Robots.txt Standard Making method

Source: Internet
Author: User

Intermediary transaction http://www.aliyun.com/zixun/aggregation/6858.html ">seo diagnose Taobao guest cloud host technology Hall

A website, can have robots.txt, also can not. But if there is to be, that must be done by the standard, the following personal experience for the next robots.txt production methods.

robots.txt file commands include:

Disallow-Tell the spider not to crawl some files or directories. The following code will prevent spiders from crawling all Web site files:

User: *

Disallow:/

Allow-tell spiders to crawl certain files. Allow and disallow in conjunction with the use, can tell spiders a directory, most of them do not crawl, only part of the crawl. The following code will make the spider not crawl the other files in the AB directory, but only crawl the files under the CD:

User: *

Disallow:/ab/

Allow:/AB/CD

$ wildcard-the character that matches the end of the URL. The following code will allow spiders to access URLs with the. htm suffix:

User: *

Allow: htm$

* Wildcard character-tell the spider to match any of the characters. The following code will prevent spiders from crawling all htm files:

User: *

Disallow:/*.htm

Sitemaps location-Tell the spider where your sitemap is, in the format:

Sitemap:

The three META tags supported include:

NOINDEX-Tell the spider not to index a page.

NOFOLLOW-Tell the spider not to follow the links on the page.

Nosnippet-Tell the spider not to display descriptive text in the search results.

Noarchive-Tell the spider not to show the snapshot.

NOODP-Tell the spider not to use the title and description in the Open directory.

These records or labels are now supported by three of them. One of the wildcard characters seems to have previously been Yahoo Microsoft does not support. Baidu now also supports Disallow,allow and two wildcard characters. Meta tags I did not find the official explanation of whether Baidu supports.

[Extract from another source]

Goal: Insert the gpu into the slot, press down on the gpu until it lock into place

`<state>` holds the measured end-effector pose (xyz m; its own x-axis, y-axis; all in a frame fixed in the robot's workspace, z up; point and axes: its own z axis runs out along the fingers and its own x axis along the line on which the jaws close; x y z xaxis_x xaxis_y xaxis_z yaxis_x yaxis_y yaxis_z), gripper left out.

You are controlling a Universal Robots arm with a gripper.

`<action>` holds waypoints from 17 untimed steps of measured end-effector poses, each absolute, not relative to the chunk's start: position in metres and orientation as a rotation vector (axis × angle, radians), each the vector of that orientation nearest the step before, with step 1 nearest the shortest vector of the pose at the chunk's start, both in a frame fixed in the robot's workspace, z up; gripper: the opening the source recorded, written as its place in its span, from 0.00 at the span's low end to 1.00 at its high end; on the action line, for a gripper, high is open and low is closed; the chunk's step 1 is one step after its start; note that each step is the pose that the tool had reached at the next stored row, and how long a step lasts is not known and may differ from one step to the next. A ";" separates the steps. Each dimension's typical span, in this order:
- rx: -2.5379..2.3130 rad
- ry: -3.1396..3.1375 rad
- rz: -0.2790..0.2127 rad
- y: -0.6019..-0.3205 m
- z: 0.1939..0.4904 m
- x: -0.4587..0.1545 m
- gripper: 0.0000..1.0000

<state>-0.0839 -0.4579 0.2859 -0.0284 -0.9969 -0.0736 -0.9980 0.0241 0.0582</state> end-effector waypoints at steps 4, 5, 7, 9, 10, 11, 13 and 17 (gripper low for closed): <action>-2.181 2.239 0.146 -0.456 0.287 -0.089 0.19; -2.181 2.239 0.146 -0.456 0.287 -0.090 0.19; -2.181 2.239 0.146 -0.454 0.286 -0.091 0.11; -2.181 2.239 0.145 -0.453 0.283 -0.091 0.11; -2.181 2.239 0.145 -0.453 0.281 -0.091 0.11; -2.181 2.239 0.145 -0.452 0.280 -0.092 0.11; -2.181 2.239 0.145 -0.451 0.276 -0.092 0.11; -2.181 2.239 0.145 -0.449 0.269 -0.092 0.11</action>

Only Google-supported meta tags are:

Unavailable_after-Tell spider webs when the page expires. After this date, it should not appear in the search results.

Noimageindex-Tell the spider not to index the picture on the page.

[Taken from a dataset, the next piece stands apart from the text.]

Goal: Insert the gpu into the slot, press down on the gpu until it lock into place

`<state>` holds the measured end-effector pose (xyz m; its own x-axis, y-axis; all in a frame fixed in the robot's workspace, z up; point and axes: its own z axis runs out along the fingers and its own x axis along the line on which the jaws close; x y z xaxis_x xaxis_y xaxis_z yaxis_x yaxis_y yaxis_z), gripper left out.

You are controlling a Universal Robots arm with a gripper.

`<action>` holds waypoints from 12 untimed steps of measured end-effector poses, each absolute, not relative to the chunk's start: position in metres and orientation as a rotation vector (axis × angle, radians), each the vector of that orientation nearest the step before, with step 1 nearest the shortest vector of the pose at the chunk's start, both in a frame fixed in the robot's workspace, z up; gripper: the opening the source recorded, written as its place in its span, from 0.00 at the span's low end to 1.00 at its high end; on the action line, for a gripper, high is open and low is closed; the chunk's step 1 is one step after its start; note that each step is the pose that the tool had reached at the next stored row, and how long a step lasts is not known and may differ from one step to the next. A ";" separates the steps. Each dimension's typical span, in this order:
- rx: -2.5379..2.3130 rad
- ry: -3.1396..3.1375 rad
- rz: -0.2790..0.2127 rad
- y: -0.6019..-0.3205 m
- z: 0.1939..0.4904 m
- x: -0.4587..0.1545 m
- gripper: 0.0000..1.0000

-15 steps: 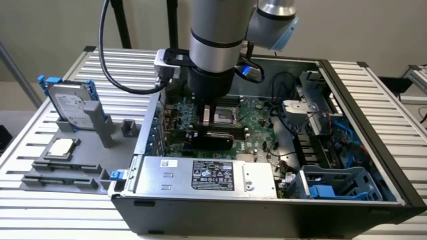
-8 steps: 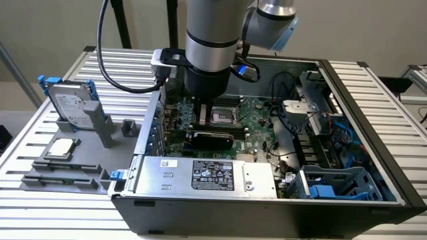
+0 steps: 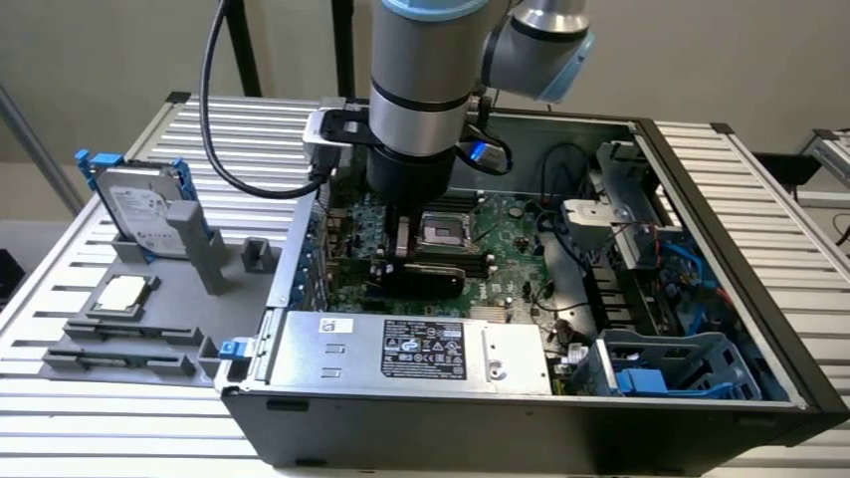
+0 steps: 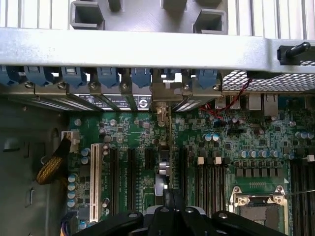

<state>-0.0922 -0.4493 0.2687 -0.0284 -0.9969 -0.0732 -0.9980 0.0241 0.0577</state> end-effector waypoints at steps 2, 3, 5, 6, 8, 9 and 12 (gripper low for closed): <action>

Notranslate-Tell the spider not to translate the page content.

Yahoo also supports meta tags:

Crawl-delay-the frequency at which spiders are allowed to delay crawling.

Noydir-Similar to the NOODP label, but refers to the Yahoo directory, not the Open directory.

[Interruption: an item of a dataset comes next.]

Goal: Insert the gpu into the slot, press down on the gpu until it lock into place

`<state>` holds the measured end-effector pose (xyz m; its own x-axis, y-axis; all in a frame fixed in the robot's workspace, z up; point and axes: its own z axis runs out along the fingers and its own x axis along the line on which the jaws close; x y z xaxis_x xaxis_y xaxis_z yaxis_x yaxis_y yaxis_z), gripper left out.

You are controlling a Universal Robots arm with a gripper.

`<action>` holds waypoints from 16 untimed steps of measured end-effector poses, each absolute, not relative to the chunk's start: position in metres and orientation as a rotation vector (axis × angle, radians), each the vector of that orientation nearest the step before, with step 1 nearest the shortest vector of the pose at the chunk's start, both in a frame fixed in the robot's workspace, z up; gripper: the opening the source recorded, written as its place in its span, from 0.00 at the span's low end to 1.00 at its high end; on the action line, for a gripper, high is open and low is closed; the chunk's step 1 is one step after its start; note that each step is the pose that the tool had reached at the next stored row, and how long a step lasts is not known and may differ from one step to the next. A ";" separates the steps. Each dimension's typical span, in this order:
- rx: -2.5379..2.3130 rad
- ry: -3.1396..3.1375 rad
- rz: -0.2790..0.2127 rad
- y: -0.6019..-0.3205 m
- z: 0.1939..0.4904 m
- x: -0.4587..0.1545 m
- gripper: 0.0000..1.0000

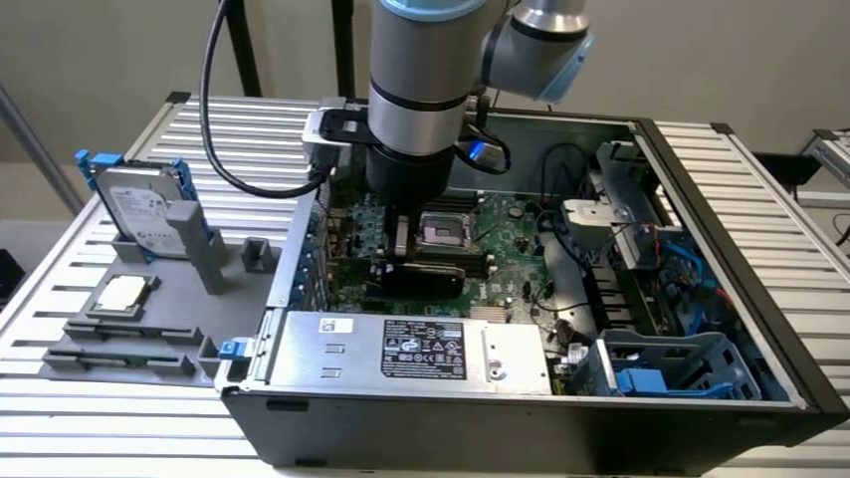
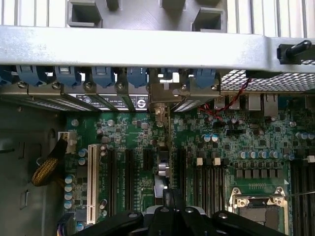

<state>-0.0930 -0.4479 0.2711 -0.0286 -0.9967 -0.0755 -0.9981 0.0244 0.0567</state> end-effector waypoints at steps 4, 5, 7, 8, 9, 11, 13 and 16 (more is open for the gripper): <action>-2.181 2.239 0.145 -0.448 0.284 -0.093 0.11; -2.181 2.239 0.145 -0.448 0.286 -0.093 0.11; -2.181 2.239 0.144 -0.449 0.287 -0.097 0.11; -2.181 2.239 0.144 -0.449 0.287 -0.099 0.11; -2.181 2.239 0.144 -0.449 0.287 -0.103 0.11; -2.183 2.238 0.147 -0.449 0.287 -0.107 0.11; -2.188 2.240 0.153 -0.449 0.287 -0.109 0.11; -2.201 2.246 0.155 -0.449 0.287 -0.111 0.11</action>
<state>-0.1110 -0.4490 0.2874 -0.0228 -0.9977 -0.0637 -0.9970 0.0180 0.0751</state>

Robots-nocontent-tells the spider that the part of the HTML that is being labeled is not part of the content of the Web page, or, in other words, tells the spider which part is the main content of the page (the content you want to retrieve).

MSN also supports META tags:

Crawl-delay

Another reminder is that when you return a 404 error, it means that the spider is allowed to crawl all the content. But when you crawl robots.txt files, and so on, and so on error, may cause the search engine does not include the website, because the spider does not know robots.txt file existence or inside has what content, this and confirms the file does not exist is not the same.

Contact Us

The content source of this page is from Internet, which doesn't represent Alibaba Cloud's opinion; products and services mentioned on that page don't have any relationship with Alibaba Cloud. If the content of the page makes you feel confusing, please write us an email, we will handle the problem within 5 days after receiving your email.

If you find any instances of plagiarism from the community, please send an email to: info-contact@alibabacloud.com and provide relevant evidence. A staff member will contact you within 5 working days.

A Free Trial That Lets You Build Big!

Start building with 50+ products and up to 12 months usage for Elastic Compute Service

  • Sales Support

    1 on 1 presale consultation

  • After-Sales Support

    24/7 Technical Support 6 Free Tickets per Quarter Faster Response

  • Alibaba Cloud offers highly flexible support services tailored to meet your exact needs.